## Data for review
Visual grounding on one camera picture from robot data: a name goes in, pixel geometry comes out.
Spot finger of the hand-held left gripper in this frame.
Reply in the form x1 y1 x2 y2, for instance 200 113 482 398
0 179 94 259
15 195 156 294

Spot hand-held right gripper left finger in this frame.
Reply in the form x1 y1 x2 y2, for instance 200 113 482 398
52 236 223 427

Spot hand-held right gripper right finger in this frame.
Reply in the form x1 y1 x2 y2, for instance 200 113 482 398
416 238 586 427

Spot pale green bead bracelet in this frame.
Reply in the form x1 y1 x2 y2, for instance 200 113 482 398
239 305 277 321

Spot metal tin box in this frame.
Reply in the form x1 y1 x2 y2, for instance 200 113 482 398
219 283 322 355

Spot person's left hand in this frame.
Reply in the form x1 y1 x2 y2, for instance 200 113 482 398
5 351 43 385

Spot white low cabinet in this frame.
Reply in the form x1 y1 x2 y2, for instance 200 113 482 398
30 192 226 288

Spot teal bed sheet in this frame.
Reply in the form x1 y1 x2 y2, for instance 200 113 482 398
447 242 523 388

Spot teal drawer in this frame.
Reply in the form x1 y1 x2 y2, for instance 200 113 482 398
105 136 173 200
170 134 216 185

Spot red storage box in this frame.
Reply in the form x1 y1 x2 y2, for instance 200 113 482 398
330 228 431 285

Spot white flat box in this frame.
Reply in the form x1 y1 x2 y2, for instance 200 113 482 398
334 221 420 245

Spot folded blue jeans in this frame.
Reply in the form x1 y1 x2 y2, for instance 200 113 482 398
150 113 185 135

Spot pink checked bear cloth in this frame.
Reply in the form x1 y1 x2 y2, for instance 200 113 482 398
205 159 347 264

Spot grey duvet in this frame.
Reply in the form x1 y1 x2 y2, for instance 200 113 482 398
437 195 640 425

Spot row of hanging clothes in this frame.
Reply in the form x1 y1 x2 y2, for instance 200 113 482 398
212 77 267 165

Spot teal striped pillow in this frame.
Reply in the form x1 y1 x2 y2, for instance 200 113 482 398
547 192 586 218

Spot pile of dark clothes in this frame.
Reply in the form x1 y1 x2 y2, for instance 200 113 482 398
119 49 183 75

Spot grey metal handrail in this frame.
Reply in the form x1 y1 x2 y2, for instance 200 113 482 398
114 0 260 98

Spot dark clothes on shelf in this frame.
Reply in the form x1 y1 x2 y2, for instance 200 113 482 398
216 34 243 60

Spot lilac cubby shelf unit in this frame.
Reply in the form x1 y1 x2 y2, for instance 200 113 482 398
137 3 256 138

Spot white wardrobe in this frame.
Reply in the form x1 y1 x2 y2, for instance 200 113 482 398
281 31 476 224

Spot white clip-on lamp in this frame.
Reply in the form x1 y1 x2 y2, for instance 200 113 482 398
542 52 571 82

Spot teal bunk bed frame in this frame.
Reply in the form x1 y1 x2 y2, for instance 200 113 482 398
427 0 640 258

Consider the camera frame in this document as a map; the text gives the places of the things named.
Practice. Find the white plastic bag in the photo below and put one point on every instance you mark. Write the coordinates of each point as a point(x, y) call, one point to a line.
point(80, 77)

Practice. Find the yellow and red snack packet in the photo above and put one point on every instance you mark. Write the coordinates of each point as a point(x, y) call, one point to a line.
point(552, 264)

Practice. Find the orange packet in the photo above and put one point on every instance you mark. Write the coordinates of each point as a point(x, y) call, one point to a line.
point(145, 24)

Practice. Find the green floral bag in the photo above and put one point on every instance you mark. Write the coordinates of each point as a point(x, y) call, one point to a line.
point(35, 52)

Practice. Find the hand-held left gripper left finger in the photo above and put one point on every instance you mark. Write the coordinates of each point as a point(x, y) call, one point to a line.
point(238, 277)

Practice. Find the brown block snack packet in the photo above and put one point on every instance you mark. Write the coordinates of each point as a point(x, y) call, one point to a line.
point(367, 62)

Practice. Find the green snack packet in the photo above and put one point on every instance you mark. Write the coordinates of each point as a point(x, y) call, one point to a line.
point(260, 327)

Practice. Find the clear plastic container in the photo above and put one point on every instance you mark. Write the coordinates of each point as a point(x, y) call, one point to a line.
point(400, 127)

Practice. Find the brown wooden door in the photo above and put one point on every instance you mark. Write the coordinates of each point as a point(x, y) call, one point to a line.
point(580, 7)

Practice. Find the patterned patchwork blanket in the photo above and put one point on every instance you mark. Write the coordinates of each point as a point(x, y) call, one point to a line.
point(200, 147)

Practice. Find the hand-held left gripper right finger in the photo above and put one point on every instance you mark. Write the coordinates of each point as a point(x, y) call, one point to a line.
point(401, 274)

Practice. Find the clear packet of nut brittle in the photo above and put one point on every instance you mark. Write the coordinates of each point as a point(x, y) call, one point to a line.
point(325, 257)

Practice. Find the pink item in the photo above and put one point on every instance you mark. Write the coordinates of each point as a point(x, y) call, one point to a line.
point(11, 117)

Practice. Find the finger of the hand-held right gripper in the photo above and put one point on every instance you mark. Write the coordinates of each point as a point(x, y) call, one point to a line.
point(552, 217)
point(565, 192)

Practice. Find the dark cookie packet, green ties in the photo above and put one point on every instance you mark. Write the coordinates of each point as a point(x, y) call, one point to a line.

## Your goal
If a line of the records holds the word "metal", count it; report only the total.

## Reply
2